As I discussed with Dr. Chin during our interview, it’s important to understand that Ocrevus did not reverse or even stop the progression of disability in trial subjects. It slowed progression by about 25%. What does this mean for patients in a real-world setting? Well, speaking strictly in a broadly hypothetical basis, if an individual PPMS patient left untreated might need a cane four years after diagnosis, that same patient, if responsive to Ocrevus, might not need a cane for five years. Again, this is strictly a hypothetical case; PPMS effects patients in widely varying degrees of severity. Additionally, the ORATORIO trial only lasted 2 and half years. How the drug's effectiveness manifests over longer periods of time is not yet understood.

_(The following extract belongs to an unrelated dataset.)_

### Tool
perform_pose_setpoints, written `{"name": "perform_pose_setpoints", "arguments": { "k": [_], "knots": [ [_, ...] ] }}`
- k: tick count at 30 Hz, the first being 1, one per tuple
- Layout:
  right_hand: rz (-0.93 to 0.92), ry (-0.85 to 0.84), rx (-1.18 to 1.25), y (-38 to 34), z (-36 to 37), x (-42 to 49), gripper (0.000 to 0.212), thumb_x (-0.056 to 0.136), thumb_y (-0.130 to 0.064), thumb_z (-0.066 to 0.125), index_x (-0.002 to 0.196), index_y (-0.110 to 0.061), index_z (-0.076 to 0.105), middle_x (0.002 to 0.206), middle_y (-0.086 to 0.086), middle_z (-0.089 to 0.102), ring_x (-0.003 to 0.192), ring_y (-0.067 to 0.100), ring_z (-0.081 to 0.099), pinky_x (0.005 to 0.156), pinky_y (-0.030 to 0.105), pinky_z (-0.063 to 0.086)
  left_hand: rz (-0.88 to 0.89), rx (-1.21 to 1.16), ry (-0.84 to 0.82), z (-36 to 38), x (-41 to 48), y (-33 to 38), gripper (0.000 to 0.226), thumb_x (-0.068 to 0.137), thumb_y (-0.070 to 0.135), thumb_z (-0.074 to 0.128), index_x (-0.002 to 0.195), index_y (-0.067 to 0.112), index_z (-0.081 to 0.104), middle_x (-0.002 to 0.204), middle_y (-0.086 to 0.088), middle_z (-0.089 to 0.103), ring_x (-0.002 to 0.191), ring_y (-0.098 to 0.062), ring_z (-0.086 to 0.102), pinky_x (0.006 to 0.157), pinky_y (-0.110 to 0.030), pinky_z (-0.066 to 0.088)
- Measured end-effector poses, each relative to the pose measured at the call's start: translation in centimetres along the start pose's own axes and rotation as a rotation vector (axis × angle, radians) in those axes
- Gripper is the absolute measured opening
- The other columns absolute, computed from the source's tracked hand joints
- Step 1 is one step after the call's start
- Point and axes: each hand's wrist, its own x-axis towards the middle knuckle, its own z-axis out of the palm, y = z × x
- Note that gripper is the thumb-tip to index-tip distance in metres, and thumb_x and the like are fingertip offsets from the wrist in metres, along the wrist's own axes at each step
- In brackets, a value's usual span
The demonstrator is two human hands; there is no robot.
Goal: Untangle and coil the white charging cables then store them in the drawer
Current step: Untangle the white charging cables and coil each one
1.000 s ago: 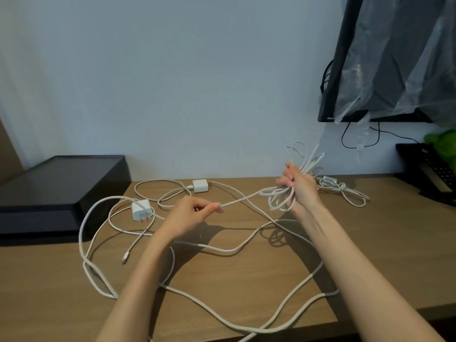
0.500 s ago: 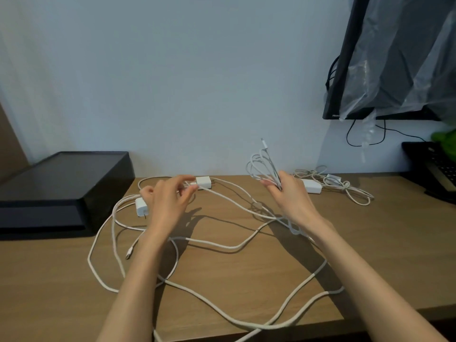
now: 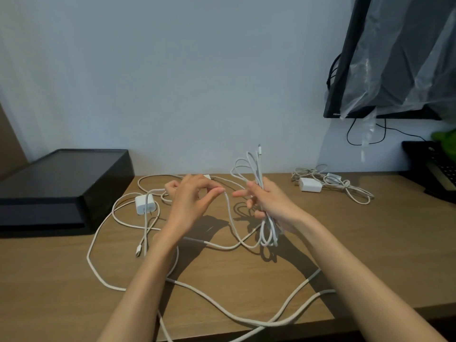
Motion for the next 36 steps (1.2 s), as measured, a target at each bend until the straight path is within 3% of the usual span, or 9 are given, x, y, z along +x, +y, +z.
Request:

Unlike the relapsing multiple sclerosis Ocrevus trials, the PPMS trial did reveal some potentially troubling adverse events. Opportunistic infections (mostly respiratory infections and oral herpes) were more common in Ocrevus than placebo, and the rate of cancer in Ocrevus treated patients was approximately 3 times that found in placebo treated patients, 2.3% versus 0.8%. Though Genentech says that no direct causal relationship between the cancers in Ocrevus treated patients could be established, the fact that slightly more than 1 in 50 trial subjects on the drug developed cancer is sure to raise eyebrows, but since similar cancer rates were not seen in the relapsing multiple sclerosis trials these numbers are surely open to question.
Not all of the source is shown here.